Table 2. Quantitative comparisons. We use the SSIM, PSNR and normalized MSE to measure the generated image quality. We evaluate the performance of the methods at two resolutions.

3.4 Biomarkers localization

Figure 4 shows three representative cases of normal, NPDR, and PDR with early and late periods. The vascular leakage appears as bright spots of varying sizes in UWFA. The late angiogram shows the morphology of more agents accumulating, so the vascular leakage is more obvious in contrast to other tissues than the early angiogram. On the other hand, ischemic areas (non-perfusion areas) appear as patches of low brightness compared to normal tissues. The ischemic areas, which appear as regions lacking blood flow, are typically bordered by adjacent vessels. In early angiography, the diffusion of the contrast agent has little effect on the clarity of blood vessels.

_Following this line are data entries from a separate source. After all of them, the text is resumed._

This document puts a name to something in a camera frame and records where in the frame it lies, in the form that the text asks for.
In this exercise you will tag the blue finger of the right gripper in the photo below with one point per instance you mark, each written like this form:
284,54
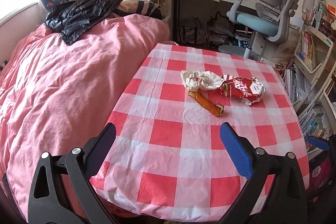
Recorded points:
319,143

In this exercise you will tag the orange peel piece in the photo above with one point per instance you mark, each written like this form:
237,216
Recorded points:
215,109

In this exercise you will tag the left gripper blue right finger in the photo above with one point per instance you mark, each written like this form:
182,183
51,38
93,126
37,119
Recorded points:
239,149

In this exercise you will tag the red white snack bag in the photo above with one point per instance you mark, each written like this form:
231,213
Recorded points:
250,91

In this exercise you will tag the dark navy jacket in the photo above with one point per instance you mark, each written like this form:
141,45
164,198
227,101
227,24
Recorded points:
72,19

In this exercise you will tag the grey blue desk chair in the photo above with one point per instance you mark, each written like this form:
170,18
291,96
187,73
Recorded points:
270,28

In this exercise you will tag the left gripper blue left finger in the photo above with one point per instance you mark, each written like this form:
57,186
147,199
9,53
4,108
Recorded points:
96,149

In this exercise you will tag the cream crumpled paper wrapper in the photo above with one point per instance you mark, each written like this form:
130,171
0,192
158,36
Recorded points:
199,80

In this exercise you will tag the beige navy striped cloth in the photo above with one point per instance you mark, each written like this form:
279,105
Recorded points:
140,7

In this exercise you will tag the pink bed duvet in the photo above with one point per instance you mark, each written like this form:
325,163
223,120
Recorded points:
55,97

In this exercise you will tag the red white checkered tablecloth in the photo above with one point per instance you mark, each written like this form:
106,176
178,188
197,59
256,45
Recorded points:
168,160

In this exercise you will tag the white bookshelf with books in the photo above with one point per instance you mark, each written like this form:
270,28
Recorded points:
310,77

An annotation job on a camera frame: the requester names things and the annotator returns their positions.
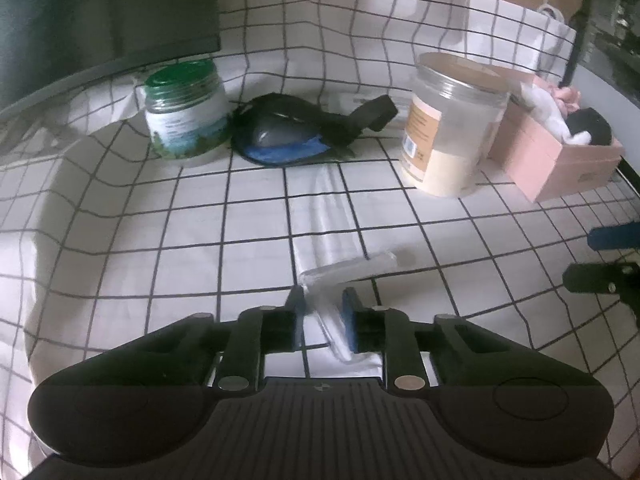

Therefore, the boundary of ischemic areas is more accurately defined than in late angiography.

 figure: Fig. 4.

Fig. 4. Localization of biomarkers. Three examples with early and late images are shown in the first row, (a) Normal, (b) NPDR and (c) PDR. The generated edited images are demonstrated in the second row. The localization of vascular ischemic areas (blue) and the localization of leakage areas (red) are demonstrated in the third row.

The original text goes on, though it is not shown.